We developed an efficient mathematical programming algorithm that simultaneously fits all component structures into an assembly density map. The fitting is formulated as a point set matching problem involving several point sets that represent component and assembly densities at a reduced complexity level. In contrast to other point matching algorithms, our algorithm is able to match multiple point sets simultaneously and not only based on their geometrical equivalence, but also based on the similarity of the density in the immediate point neighborhood. In addition, we present an efficient refinement method based on the Iterative Closest Point registration algorithm. The integer quadratic programming method generates an assembly configuration in a few seconds. This efficiency allows the generation of an ensemble of candidate solutions that can be assessed by an independent scoring function. We benchmarked the method using simulated density maps of 11 protein assemblies at 20 A, and an experimental cryoEM map at 23.5 A resolution. Our method was able to generate assembly structures with root-mean-square errors <6.5 A, which have been further reduced to <1.8 A by the local refinement procedure.
The program is available upon request as a Matlab code package.
Supplementary data are available at Bioinformatics Online.
单颗粒低温电子显微镜(cryoEM)通常可以在中低分辨率(约 5-30Å)下获得大分子组装体的密度图。
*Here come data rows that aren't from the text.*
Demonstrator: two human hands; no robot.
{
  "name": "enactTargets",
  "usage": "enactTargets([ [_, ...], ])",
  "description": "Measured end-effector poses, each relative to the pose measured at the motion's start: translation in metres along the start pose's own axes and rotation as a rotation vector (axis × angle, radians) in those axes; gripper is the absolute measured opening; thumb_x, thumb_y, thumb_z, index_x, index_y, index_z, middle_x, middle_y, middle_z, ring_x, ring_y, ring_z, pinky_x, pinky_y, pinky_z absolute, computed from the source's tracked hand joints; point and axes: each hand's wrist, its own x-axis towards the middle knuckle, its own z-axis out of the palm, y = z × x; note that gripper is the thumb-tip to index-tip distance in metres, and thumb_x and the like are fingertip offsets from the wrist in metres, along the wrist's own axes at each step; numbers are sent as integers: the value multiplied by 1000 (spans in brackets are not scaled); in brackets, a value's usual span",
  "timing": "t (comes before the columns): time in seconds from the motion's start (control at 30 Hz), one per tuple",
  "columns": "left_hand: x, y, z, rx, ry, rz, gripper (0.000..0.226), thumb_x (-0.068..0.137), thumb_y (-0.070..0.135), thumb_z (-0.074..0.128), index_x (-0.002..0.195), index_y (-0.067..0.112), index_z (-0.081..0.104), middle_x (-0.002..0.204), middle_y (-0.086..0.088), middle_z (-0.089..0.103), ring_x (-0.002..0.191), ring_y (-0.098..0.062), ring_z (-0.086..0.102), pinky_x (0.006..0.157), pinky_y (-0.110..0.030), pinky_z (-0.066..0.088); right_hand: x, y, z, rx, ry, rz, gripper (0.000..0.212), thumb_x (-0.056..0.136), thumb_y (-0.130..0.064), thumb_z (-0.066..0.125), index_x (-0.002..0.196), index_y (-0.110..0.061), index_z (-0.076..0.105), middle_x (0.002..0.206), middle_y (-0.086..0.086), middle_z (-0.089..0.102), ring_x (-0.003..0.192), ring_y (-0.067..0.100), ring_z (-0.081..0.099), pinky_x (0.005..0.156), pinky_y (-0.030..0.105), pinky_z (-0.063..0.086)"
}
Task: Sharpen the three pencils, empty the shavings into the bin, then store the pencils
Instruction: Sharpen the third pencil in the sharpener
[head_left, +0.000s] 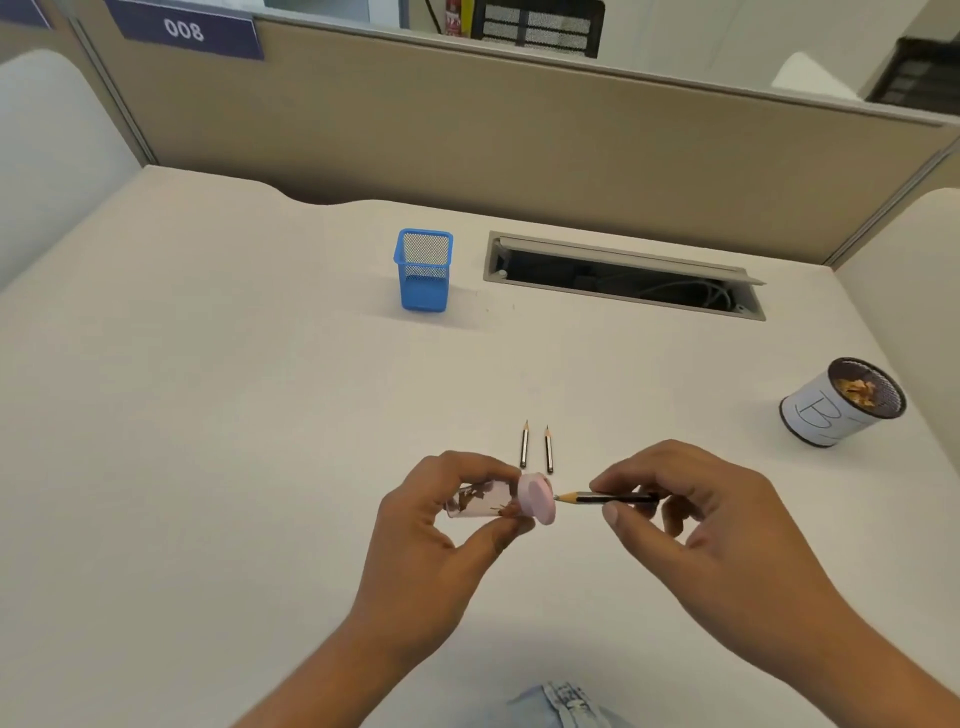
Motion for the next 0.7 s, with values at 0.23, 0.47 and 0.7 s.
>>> enactTargets([
  [0.23,-1,4,6,19,-22,41,32,73,12,86,93,33,71,94,15,72,90,-10,62,73,-6,38,-10,0,-6,-177,52,-107,24,80,-12,77,90,-34,74,83,-18,65,79,0,58,51,6,39],
  [0.47,-5,5,7,10,-21,53,39,73,5,85,93,35,70,94,13,72,94,-14,65,76,-8,42,-14,3,-8,-285,52,-152,23,82,-13,77,94,-32,73,85,-20,63,81,3,57,57,12,43],
  [0.7,-7,8,10,3,-30,69,30,73,18,82,93,37,70,95,14,71,95,-14,64,77,-9,43,-13,1,-7,-289,20,-173,24,81,-11,78,93,-31,74,85,-21,63,80,-3,55,58,4,38],
])
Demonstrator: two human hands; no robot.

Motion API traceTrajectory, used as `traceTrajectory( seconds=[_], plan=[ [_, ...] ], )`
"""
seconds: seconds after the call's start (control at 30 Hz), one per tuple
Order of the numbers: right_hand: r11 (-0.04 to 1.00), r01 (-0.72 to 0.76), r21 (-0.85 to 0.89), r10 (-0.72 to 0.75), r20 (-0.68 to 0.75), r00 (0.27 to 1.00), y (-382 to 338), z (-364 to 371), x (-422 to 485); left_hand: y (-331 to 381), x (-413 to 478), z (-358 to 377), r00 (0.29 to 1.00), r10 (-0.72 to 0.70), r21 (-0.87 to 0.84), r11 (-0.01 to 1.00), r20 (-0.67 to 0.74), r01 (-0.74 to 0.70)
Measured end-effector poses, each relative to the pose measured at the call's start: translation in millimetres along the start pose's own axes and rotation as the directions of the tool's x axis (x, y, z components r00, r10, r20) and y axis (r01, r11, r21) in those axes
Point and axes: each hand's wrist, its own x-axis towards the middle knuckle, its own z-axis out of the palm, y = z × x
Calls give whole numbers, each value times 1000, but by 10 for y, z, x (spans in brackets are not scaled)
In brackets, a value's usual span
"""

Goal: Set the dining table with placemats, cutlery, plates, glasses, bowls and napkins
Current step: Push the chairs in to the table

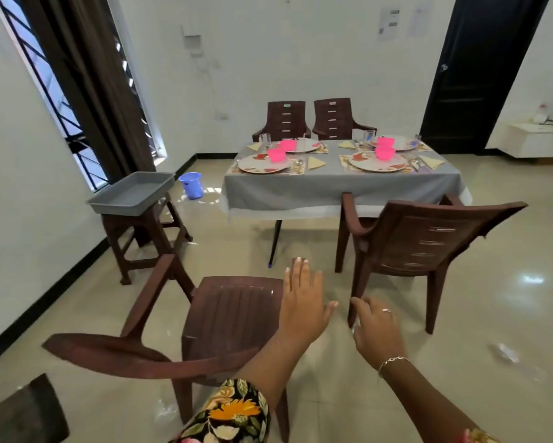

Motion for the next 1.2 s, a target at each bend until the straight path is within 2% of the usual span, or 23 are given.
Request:
traceTrajectory(
  seconds=[0.1,0.23,0.37,0.53,0.67,0.77,0.87,0.97,1.1,1.2],
  plan=[
    [987,-70,145,70,1,998,-567,13,-2,-424,-220,-153,1000,16,-56,998,-20,-17],
    [905,-211,370,231,-11,973,-1427,-56,-14,-1145,-542,-335,998,62,-160,985,-34,-66],
    [868,-186,460,207,5,978,-2150,-40,-144,-1877,-945,-426,997,55,-257,966,54,-39],
    [940,-83,332,41,133,990,-2675,126,-347,-2624,-1403,-486,973,5,-293,954,229,64],
    [993,62,101,-85,241,967,-2793,141,-451,-3032,-1649,-473,929,-23,-317,937,369,150],
    [975,222,2,-212,316,925,-2786,90,-488,-3216,-1751,-454,909,69,-281,958,411,54],
    [958,286,-13,-266,337,903,-2737,112,-524,-3284,-1705,-462,881,123,-269,963,456,5],
    [946,311,-87,-269,320,908,-2736,147,-561,-3329,-1644,-426,892,127,-178,983,433,-53],
    [941,296,-165,-268,173,948,-2771,217,-583,-3324,-1574,-334,906,151,-122,986,396,-111],
    [922,328,-204,-321,66,945,-2668,281,-547,-3295,-1483,-266,909,192,-137,979,370,-151]
  ],
)
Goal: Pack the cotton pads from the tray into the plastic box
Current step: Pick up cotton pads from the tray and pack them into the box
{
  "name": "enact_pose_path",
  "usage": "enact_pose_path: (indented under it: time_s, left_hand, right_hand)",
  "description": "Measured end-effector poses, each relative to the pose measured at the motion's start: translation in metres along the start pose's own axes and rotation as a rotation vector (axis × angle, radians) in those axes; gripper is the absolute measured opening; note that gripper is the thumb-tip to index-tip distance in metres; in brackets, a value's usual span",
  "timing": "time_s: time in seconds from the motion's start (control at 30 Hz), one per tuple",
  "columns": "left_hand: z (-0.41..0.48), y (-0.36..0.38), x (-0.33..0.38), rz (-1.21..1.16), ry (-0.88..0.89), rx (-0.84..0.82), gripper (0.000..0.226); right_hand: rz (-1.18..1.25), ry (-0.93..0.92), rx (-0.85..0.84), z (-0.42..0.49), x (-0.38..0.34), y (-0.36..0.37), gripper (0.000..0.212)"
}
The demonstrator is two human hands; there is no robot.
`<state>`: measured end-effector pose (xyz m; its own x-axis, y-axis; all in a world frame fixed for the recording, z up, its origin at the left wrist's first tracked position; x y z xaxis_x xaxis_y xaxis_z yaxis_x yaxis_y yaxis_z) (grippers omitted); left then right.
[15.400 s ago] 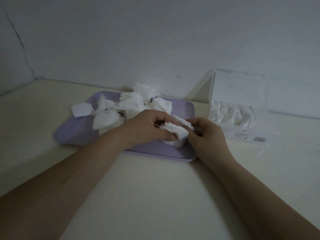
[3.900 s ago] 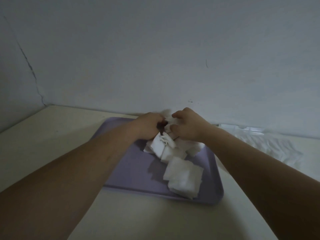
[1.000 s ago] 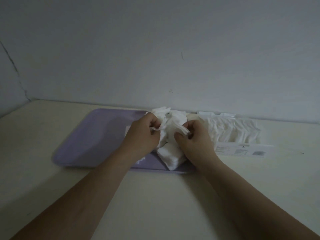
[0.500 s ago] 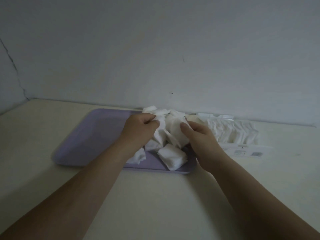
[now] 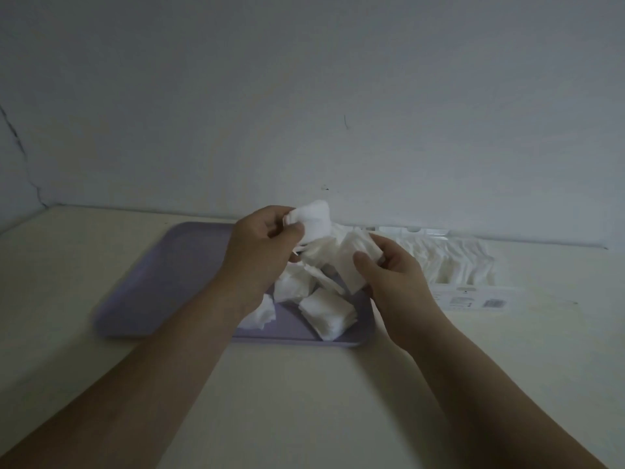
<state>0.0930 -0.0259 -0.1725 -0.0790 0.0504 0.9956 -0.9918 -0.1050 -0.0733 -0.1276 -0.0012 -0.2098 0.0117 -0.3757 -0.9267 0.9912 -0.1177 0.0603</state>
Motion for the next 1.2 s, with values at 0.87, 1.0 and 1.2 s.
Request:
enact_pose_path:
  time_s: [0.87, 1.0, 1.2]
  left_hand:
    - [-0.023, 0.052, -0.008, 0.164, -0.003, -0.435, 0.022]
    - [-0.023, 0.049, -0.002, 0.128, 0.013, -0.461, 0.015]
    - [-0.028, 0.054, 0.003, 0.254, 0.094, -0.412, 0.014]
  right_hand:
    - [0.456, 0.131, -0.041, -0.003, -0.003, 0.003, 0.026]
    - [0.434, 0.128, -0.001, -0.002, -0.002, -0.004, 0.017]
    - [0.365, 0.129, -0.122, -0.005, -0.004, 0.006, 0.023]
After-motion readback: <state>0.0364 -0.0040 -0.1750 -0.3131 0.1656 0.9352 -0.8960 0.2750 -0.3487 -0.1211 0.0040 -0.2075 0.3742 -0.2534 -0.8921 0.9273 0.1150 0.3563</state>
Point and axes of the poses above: each hand's wrist, its own z-axis towards the middle knuckle, its own y-axis out of the palm, x = y × z, the point moved 10 cm from there along z, towards the middle knuckle, and after that the axes turned 12 degrees about -y, right-handed, at the moved point
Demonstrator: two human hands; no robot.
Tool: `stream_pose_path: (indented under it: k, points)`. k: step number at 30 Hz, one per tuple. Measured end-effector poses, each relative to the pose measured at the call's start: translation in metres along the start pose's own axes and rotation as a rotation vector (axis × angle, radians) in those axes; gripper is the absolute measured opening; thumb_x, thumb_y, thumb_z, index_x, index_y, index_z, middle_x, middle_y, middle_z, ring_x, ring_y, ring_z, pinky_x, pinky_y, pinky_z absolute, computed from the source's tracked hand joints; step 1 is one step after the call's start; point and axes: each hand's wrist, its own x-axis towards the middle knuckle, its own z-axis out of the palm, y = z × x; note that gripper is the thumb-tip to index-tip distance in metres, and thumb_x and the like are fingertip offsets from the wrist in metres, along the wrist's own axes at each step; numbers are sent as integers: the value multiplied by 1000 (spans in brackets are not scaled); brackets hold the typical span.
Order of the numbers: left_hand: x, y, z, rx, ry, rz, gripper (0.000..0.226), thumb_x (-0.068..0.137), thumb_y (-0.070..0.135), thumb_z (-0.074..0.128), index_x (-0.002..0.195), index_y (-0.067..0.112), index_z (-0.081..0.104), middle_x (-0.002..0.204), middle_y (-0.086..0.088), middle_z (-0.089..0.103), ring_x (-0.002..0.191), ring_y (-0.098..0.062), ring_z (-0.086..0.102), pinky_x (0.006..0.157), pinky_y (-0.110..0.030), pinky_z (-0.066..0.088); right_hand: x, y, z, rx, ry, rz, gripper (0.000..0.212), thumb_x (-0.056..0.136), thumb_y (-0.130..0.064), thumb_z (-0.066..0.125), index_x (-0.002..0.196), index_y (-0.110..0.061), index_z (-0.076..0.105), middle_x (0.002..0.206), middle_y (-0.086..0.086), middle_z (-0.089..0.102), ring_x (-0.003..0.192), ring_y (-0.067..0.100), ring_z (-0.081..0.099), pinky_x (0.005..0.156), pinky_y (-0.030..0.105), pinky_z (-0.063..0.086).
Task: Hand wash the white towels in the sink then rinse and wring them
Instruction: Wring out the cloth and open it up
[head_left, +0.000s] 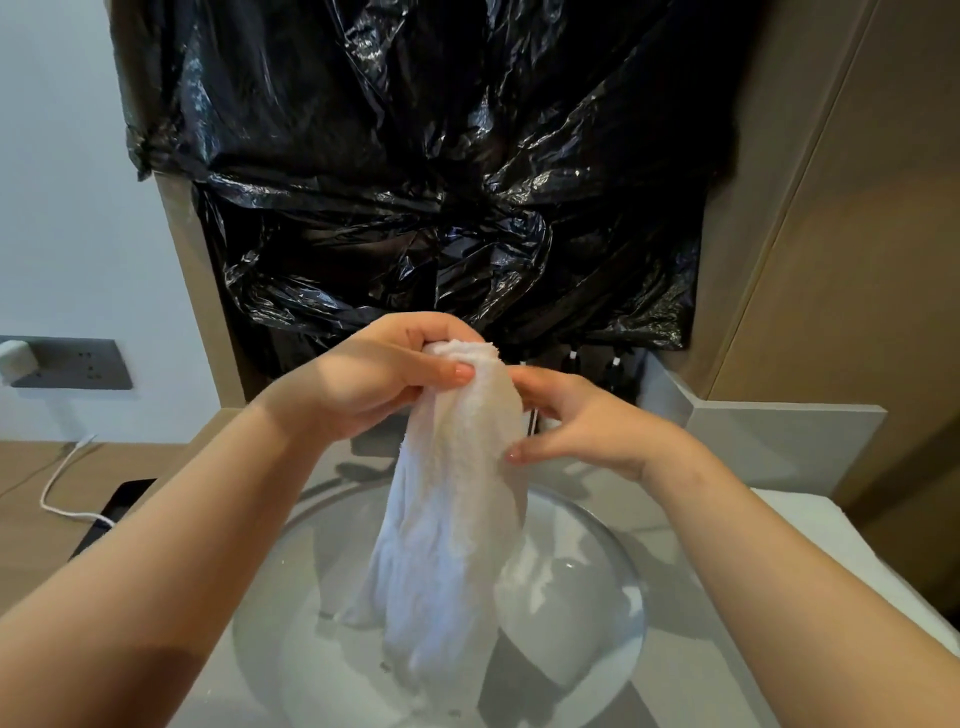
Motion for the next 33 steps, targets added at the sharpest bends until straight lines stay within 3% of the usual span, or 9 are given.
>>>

通过将组装体组件的高分辨率结构拟合到这些图谱中,可以获得伪原子模型。由于搜索空间很大,使得对所有可能的组件配置进行穷举搜索在计算上不可行,因此同时优化所有组件的拟合质量具有挑战性。
我们开发了一种有效的数学规划算法,该算法可同时将所有组件结构拟合到组装密度图中。拟合被表述为涉及几个点集的点集匹配问题,这些点集以降低的复杂度级别表示组件和组装密度。与其他点匹配算法不同,我们的算法能够同时匹配多个点集,并且不仅基于它们的几何等价性,还基于紧邻点邻域中密度的相似性。此外,我们提出了一种基于迭代最近点注册算法的高效细化方法。整数二次规划方法在几秒钟内生成一个组装配置。这种效率允许生成一组候选解决方案,这些候选解决方案可以通过独立的评分函数进行评估。我们使用 11 个蛋白质组装体在 20Å 的模拟密度图和 23.5Å 的实验 cryoEM 图进行了方法的基准测试。我们的方法能够生成均方根误差<6.5Å 的组装结构,通过局部细化过程进一步将其降低到<1.8Å。
该程序可根据要求作为 Matlab 代码包提供。
补充数据可在“Bioinformatics Online”上获得。